Wednesday, April 29, 2009

The Right-Wing Hits Just Keep on Coming

Last month I blogged about Rush Limbaugh having the real power in the Republican party when RNC chair Michael Steele went toe-to-toe with the radio host and backed down with his tail between his legs. At the time I found this occurrence to be completely shocking and bewildering, but I hadn't yet learned the full, depressing, somewhat comical truth: Rush doesn't actually give a shit about the GOP. I'd suspected for some time that the drivel spilling from Limbaugh's mouth was hyperbole meant solely to attract listeners and controversy but I'd thought that deep down he actually cared about being able to make his core ideals reality.

This illusion was shattered today when Limbaugh, reacting to Pennsylvania Senator Arlen Specter's party-switch to the Democrats rejoiced at his departure and told Specter to take McCain with him.
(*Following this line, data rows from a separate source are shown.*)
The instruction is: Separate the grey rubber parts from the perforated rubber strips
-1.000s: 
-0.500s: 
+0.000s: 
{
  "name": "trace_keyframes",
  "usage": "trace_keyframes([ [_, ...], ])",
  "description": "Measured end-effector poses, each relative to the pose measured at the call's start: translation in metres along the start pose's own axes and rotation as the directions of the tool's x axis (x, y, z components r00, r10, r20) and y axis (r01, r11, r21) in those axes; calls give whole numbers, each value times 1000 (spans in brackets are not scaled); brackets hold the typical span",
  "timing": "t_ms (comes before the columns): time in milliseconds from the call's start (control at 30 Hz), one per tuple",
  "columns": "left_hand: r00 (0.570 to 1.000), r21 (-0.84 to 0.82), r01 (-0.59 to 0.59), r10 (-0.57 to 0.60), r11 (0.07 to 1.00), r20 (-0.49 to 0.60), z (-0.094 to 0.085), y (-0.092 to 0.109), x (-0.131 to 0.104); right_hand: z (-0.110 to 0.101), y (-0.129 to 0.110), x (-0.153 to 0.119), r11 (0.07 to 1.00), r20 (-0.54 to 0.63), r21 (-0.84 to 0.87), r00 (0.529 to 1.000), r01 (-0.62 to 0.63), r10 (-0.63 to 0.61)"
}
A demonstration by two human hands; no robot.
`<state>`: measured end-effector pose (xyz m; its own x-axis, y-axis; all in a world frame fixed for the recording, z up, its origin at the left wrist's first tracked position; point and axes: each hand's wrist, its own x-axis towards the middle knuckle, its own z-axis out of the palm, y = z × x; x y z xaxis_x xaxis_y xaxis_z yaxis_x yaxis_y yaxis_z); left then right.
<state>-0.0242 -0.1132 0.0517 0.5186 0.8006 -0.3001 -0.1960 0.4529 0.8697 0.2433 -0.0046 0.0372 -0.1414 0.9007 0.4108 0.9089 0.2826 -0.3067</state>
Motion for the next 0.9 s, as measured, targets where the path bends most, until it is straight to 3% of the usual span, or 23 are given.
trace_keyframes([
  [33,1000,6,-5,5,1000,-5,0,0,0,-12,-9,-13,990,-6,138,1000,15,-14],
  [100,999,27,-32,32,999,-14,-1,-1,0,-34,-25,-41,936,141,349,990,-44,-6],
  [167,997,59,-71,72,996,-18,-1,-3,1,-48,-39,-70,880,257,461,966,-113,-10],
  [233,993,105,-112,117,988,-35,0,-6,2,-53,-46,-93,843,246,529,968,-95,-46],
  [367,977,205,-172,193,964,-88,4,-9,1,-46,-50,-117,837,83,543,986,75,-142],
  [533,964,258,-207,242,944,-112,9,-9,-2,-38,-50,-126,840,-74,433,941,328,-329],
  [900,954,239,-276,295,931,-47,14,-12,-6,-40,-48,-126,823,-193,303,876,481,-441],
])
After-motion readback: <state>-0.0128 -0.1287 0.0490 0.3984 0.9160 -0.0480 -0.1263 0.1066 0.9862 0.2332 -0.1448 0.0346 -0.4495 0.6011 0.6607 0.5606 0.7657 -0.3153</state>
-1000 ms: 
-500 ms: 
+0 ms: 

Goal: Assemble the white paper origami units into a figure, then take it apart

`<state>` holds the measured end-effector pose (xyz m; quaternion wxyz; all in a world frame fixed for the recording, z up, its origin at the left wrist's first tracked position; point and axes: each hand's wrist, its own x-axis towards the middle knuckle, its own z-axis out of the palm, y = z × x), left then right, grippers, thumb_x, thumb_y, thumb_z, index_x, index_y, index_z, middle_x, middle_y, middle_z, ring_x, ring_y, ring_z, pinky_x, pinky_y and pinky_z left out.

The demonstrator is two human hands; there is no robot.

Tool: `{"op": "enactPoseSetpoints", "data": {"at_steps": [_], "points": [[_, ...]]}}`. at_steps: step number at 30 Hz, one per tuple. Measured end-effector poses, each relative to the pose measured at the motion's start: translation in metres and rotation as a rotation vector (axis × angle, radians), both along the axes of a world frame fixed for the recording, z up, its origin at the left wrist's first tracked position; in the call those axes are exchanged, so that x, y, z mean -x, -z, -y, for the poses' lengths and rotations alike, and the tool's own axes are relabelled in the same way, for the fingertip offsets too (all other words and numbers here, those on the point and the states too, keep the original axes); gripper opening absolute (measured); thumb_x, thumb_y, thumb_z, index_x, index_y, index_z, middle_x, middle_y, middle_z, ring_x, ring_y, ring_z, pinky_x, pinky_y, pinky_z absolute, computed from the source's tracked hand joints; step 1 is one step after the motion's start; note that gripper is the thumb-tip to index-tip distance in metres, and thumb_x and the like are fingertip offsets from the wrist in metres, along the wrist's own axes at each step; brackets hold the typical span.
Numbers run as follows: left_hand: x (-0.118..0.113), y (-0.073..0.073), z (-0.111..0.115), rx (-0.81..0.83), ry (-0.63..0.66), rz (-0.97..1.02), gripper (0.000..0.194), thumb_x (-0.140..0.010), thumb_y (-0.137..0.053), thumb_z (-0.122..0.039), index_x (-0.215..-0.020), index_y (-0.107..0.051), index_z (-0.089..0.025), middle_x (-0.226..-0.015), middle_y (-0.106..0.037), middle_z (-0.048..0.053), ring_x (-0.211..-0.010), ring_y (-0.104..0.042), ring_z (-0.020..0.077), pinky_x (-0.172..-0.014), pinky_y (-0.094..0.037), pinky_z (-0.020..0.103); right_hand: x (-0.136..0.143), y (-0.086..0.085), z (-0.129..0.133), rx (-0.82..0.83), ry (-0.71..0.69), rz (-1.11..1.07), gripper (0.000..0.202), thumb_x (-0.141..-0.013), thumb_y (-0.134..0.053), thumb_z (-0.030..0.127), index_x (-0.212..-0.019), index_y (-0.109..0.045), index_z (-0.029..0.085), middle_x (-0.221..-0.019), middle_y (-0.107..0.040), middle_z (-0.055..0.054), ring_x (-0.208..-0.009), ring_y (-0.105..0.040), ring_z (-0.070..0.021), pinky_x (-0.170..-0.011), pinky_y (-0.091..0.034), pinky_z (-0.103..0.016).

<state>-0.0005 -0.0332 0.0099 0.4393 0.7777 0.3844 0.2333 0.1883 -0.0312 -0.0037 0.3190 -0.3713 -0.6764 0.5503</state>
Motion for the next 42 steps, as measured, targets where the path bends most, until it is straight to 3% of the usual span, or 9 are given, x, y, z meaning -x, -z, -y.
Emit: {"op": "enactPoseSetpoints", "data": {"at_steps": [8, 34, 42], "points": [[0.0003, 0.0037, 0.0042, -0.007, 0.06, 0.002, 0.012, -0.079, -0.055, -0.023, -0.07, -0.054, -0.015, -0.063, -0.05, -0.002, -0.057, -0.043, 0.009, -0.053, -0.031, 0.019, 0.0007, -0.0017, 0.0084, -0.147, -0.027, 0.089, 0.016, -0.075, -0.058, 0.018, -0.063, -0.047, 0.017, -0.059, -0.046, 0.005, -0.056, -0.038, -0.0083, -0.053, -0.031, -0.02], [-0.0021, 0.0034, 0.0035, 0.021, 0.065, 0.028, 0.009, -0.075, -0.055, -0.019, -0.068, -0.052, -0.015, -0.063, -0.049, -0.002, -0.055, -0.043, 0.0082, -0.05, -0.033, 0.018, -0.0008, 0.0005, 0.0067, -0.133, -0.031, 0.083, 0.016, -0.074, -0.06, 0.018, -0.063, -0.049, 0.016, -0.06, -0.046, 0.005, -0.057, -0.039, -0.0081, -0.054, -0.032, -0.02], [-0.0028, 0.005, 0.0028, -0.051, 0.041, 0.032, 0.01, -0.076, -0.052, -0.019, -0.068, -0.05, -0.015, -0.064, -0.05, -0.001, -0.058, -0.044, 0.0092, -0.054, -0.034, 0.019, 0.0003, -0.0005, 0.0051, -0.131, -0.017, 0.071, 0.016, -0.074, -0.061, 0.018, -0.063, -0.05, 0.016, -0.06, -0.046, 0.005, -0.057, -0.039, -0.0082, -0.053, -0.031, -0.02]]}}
He said it would be a good idea to "weed out people who aren't really Republican". That's a great idea, Rush. At a time when only roughly 20% of people identify as Republican you want to thin out the ranks some more? You want to have fewer seats in Congress? Fewer governors, state representatives and city councilmen? When the nation is trending moderate to liberal you want to alienate anyone not on the far right fringe?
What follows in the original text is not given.